Work required: Make an exact transcription of the data below.

Data records:
<<<<

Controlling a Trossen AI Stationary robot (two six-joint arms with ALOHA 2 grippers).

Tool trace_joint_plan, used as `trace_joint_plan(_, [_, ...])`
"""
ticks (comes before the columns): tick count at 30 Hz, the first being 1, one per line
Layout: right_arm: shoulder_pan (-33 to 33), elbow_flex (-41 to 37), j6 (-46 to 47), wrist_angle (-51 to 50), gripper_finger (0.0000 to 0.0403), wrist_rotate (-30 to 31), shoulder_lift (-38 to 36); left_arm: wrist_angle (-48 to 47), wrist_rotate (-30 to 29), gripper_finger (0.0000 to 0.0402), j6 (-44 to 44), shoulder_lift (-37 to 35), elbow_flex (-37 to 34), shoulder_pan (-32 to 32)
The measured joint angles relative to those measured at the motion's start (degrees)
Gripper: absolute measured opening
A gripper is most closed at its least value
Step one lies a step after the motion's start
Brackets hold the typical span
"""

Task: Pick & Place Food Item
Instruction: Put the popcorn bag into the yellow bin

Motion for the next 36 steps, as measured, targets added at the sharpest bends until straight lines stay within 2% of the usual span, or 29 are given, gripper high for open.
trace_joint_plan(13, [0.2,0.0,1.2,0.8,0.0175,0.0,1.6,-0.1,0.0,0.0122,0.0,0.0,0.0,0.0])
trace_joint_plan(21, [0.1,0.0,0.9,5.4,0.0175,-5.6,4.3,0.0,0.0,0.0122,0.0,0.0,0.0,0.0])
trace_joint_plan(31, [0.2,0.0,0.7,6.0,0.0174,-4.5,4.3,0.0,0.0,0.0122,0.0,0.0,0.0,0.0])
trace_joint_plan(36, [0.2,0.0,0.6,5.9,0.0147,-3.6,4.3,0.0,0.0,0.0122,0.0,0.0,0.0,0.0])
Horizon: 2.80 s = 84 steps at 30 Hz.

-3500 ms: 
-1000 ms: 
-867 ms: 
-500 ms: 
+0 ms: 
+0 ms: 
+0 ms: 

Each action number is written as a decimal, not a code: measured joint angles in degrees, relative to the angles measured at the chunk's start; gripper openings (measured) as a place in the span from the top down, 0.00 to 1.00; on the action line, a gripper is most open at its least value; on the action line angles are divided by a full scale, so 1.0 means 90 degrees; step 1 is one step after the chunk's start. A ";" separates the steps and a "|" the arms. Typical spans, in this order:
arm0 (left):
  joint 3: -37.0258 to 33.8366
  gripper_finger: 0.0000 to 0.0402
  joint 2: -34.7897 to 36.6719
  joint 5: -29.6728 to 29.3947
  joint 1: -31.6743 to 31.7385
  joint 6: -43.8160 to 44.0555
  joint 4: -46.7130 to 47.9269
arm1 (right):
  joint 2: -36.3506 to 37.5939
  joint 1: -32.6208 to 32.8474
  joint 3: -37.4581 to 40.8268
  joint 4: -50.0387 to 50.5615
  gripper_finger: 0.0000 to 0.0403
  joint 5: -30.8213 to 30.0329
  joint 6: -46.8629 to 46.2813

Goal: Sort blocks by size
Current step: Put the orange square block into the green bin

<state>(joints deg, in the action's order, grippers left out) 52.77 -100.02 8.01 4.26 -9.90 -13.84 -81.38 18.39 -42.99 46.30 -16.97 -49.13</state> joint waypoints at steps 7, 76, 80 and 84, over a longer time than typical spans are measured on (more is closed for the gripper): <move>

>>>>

Written response:
Controlling a Trossen AI Stationary robot (two six-joint arms with ALOHA 2 grippers).

Tool trace_joint_plan, used as `trace_joint_plan(_, [_, ...])`
"""
ticks (comes before the columns): tick count at 30 Hz, the first being 1, one per line
Layout: right_arm: shoulder_pan (-33 to 33), elbow_flex (-41 to 37), j6 (-46 to 47), wrist_angle (-51 to 50), gripper_finger (0.0000 to 0.0403), wrist_rotate (-30 to 31), shoulder_lift (-38 to 36); left_arm: wrist_angle (-48 to 47), wrist_rotate (-30 to 29), gripper_finger (0.0000 to 0.0402), j6 (-44 to 44), shoulder_lift (-37 to 35), elbow_flex (-37 to 34), shoulder_pan (-32 to 32)
The measured joint angles relative to those measured at the motion's start (degrees)
Gripper: absolute measured opening
A gripper is most closed at its least value
Step one lies a step after the motion's start
Brackets hold the typical span
"""

Task: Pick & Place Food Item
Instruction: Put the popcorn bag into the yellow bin

Motion for the next 36 steps, as measured, targets added at the sharpest bends until straight lines stay within 2% of the usual span, or 29 are given, gripper high for open.
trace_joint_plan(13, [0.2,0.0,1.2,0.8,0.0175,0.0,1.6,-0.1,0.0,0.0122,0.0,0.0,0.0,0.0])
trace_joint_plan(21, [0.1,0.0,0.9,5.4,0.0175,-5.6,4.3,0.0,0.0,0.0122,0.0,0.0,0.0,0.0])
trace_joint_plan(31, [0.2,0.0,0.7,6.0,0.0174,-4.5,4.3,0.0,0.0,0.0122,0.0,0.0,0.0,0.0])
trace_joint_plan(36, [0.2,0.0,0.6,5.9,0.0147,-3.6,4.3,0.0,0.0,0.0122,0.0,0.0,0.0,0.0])
Horizon: 2.80 s = 84 steps at 30 Hz.

-3500 ms: 
-1000 ms: 
-867 ms: 
-500 ms: 
+0 ms: 
+0 ms: 
+0 ms: 

Each action number is written as a decimal, not a code: measured joint angles in degrees, relative to the angles measured at the chunk's start; gripper openings (measured) as a place in the span from the top down, 0.00 to 1.00; on the action line, a gripper is most open at its least value; on the action line angles are divided by a full scale, so 1.0 means 90 degrees; step 1 is one step after the chunk's start. A ";" separates the steps and a "|" the arms. Typical spans, in this order:
arm0 (left):
  joint 3: -37.0258 to 33.8366
  gripper_finger: 0.0000 to 0.0402
  joint 2: -34.7897 to 36.6719
  joint 5: -29.6728 to 29.3947
  joint 1: -31.6743 to 31.7385
  joint 6: -43.8160 to 44.0555
  joint 4: -46.7130 to 47.9269
arm1 (right):
  joint 2: -36.3506 to 37.5939
  joint 1: -32.6208 to 32.8474
  joint 3: -37.4581 to 40.8268
  joint 4: -50.0387 to 50.5615
  gripper_finger: 0.0000 to 0.0403
  joint 5: -30.8213 to 30.0329
  joint 6: -46.8629 to 46.2813

Goal: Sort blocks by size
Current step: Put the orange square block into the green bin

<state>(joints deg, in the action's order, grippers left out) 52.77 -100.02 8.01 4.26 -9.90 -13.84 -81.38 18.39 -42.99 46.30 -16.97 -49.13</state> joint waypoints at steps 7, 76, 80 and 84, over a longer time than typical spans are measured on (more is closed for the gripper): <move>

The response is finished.